This is a pytorch style machine learning framework implemented entirely in numpy, with GPU acceleration from cupy.

Similar to the pokemon "ditto", pytortto works exactly like pytorch, although inferior in terms of speed. The purpose of this project is to understand how deep learning algorithms and frameworks like pytorch work under the hood. Max effort was given to correctness, calculation efficiency (like simpler Jacobian in logsoftmax, efficient implementation of convolution etc.), numerical stability (log-sum-exp used in logsigmoid, BCEWithLogitsLoss etc.), and memory efficiency (implementation of caching, view etc.).

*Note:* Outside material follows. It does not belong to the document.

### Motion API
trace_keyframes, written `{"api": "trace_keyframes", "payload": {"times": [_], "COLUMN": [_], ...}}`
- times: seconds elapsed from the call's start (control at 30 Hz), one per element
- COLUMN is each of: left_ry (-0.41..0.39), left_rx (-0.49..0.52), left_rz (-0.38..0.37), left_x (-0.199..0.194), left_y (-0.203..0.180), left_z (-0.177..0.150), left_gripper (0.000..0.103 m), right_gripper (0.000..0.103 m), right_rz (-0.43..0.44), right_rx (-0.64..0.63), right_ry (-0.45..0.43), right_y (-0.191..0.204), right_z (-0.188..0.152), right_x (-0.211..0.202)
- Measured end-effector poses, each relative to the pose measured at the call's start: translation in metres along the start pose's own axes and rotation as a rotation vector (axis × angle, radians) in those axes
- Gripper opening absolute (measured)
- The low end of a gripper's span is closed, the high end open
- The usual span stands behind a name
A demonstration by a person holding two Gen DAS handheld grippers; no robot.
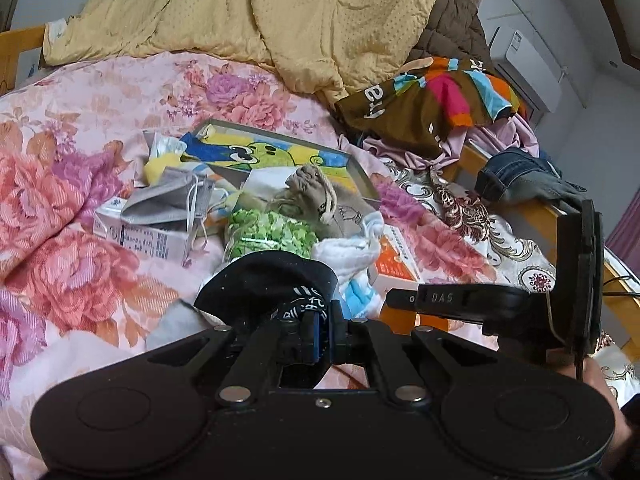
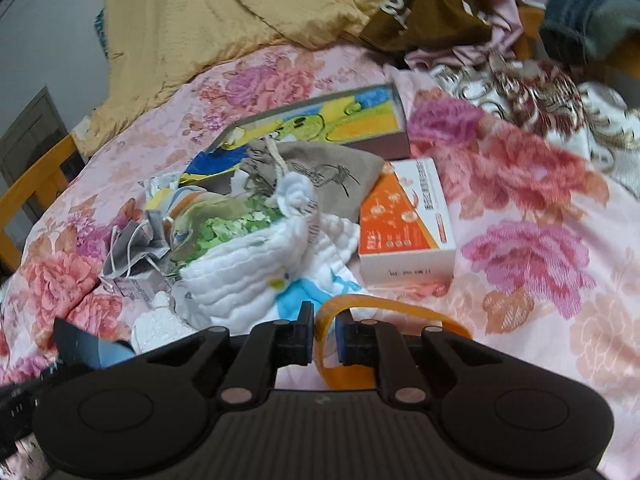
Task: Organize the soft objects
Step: 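Lift black bag and orange band and carry both over the framed cartoon painting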
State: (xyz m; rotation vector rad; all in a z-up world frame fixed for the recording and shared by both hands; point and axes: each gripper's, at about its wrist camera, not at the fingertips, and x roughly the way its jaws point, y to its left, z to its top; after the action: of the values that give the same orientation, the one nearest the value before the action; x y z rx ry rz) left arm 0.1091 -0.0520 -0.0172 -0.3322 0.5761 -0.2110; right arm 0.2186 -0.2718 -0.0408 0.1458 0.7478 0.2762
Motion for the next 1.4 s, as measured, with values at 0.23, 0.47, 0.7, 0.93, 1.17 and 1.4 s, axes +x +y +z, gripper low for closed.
{"api": "trace_keyframes", "payload": {"times": [0.23, 0.47, 0.7, 0.93, 1.17, 1.4], "left_ry": [-0.028, -0.060, -0.082, -0.086, -0.132, -0.141], "left_rx": [0.005, 0.005, 0.052, 0.005, 0.030, 0.032], "left_rz": [-0.004, -0.005, -0.001, -0.017, -0.005, 0.016], "left_x": [0.004, 0.008, 0.017, 0.049, 0.094, 0.163], "left_y": [0.002, 0.008, 0.012, 0.023, 0.031, 0.042], "left_z": [0.017, 0.038, 0.065, 0.101, 0.146, 0.184], "left_gripper": [0.003, 0.003, 0.003, 0.003, 0.003, 0.003], "right_gripper": [0.012, 0.012, 0.012, 0.012, 0.012, 0.012], "right_rz": [0.026, 0.028, 0.002, 0.006, 0.012, 0.017], "right_rx": [-0.108, -0.212, -0.368, -0.451, -0.499, -0.419], "right_ry": [-0.068, -0.167, -0.269, -0.347, -0.415, -0.384], "right_y": [0.017, 0.032, 0.051, 0.066, 0.070, 0.041], "right_z": [-0.001, 0.001, 0.008, 0.040, 0.096, 0.144], "right_x": [-0.011, -0.024, -0.025, -0.001, 0.049, 0.112]}}
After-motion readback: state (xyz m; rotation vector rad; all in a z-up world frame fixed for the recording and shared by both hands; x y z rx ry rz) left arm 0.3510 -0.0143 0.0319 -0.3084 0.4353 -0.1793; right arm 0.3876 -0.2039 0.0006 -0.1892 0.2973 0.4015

When computed in GPU, Tortto is around 1.5(vision transformers) ~ 3(CNNs) times slower than pytorch. It also achieves the same complexity as pytorch, which means tortto can be used to train relatively larger models such as resnet101 and vision transformer ViT-B/16 with the same speed ratio.

Tortto implements reverse mode automatic differentiation and supports dynamic computation graph like pytorch.

Installation

pip install tortto

New in version 1.3

  • Computation graph now uses operations as nodes, instead of using tensors.
  • Supports in-place operations.

Prerequisites

numpy (required): Only use its basic functions.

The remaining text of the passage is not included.